EXERCISE:
How many of the lines below include "great"? Give the number and no other words.

RECORDS FOR THIS TASK:
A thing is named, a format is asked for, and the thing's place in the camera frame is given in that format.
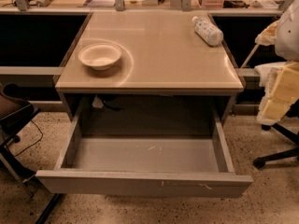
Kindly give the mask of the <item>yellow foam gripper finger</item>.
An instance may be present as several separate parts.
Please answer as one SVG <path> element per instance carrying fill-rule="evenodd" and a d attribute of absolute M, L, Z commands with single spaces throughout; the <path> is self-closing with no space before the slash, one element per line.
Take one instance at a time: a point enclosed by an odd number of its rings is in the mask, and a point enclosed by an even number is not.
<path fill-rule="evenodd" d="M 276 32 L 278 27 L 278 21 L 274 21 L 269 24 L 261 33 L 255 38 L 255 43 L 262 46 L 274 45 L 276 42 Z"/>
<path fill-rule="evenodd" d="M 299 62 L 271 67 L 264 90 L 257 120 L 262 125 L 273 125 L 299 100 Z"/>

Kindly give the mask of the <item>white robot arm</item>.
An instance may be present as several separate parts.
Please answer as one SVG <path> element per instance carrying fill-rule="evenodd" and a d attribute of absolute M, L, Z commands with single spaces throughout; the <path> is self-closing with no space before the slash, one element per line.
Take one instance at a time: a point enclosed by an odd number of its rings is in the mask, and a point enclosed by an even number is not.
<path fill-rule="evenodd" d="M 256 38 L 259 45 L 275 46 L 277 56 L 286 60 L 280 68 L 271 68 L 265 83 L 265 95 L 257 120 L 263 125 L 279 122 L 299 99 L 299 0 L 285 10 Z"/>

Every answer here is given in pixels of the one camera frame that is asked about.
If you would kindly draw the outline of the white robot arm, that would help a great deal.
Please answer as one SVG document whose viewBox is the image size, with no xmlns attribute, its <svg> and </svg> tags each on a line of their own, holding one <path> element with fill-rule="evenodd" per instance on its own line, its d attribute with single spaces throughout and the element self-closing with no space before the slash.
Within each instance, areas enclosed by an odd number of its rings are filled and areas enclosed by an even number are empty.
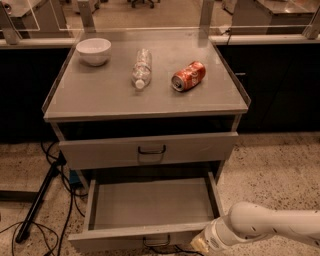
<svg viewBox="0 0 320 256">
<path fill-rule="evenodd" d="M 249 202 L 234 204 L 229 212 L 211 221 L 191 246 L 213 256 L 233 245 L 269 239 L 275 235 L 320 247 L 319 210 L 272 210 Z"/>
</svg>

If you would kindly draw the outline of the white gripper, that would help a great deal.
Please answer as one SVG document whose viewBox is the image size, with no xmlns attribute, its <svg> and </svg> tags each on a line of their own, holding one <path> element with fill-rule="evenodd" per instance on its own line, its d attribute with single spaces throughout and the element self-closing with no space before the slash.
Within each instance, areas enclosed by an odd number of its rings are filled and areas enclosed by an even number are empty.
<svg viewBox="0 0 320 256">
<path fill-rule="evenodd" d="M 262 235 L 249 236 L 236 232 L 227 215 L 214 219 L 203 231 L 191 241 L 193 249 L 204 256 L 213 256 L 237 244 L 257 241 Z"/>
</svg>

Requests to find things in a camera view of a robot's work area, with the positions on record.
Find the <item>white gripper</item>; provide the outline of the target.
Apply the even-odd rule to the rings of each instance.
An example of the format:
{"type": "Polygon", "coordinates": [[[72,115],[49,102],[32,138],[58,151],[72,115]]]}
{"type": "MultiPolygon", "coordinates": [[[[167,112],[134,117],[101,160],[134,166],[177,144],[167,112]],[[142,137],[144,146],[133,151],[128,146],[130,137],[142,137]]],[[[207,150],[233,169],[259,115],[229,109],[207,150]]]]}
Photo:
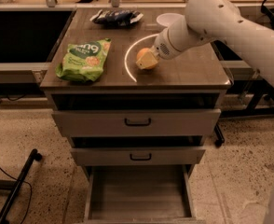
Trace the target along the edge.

--

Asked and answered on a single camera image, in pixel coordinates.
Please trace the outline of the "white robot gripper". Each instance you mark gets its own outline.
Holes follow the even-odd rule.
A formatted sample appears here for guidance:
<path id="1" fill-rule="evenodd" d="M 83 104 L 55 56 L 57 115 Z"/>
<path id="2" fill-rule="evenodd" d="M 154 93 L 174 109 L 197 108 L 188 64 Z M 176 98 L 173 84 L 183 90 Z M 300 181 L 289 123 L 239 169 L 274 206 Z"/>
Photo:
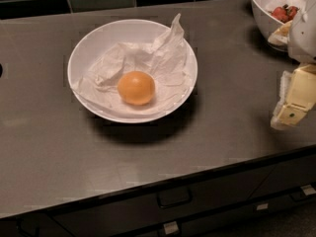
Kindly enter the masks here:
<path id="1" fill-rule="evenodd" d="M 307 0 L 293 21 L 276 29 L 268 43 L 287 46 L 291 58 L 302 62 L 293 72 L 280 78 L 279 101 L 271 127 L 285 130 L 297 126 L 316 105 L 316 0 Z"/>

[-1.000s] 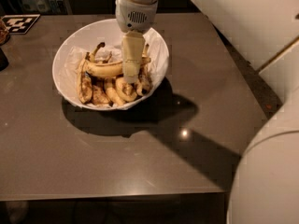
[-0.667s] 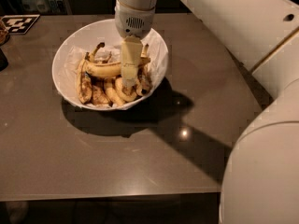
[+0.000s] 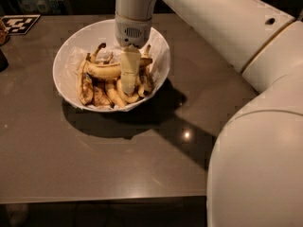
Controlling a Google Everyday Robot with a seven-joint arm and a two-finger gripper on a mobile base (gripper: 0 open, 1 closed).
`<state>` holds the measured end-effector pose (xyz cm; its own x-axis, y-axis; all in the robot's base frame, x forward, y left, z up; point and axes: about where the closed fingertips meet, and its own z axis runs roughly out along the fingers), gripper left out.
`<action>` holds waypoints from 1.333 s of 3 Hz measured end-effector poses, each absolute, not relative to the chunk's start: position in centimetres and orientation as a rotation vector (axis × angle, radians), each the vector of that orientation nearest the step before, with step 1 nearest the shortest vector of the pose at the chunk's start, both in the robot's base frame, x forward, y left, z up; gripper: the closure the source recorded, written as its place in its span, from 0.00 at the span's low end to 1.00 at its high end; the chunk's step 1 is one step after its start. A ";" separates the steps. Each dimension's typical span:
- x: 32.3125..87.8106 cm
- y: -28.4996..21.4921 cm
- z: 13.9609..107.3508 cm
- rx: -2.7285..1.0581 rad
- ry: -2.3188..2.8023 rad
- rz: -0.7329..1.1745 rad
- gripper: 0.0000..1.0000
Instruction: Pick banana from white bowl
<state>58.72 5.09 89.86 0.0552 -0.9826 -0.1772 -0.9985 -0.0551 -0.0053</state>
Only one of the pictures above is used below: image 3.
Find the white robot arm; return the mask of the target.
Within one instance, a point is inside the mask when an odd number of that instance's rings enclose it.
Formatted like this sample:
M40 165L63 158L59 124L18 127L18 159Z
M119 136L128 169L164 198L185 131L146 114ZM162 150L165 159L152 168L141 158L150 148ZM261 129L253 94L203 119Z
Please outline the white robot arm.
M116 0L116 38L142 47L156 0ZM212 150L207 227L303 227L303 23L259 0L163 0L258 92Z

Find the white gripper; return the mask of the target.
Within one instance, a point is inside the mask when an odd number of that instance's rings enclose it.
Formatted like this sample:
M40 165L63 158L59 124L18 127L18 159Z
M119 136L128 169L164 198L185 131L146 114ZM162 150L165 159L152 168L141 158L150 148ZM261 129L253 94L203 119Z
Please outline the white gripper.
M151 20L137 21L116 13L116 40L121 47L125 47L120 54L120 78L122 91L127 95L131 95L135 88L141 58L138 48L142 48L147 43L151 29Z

YOUR SOLUTION:
2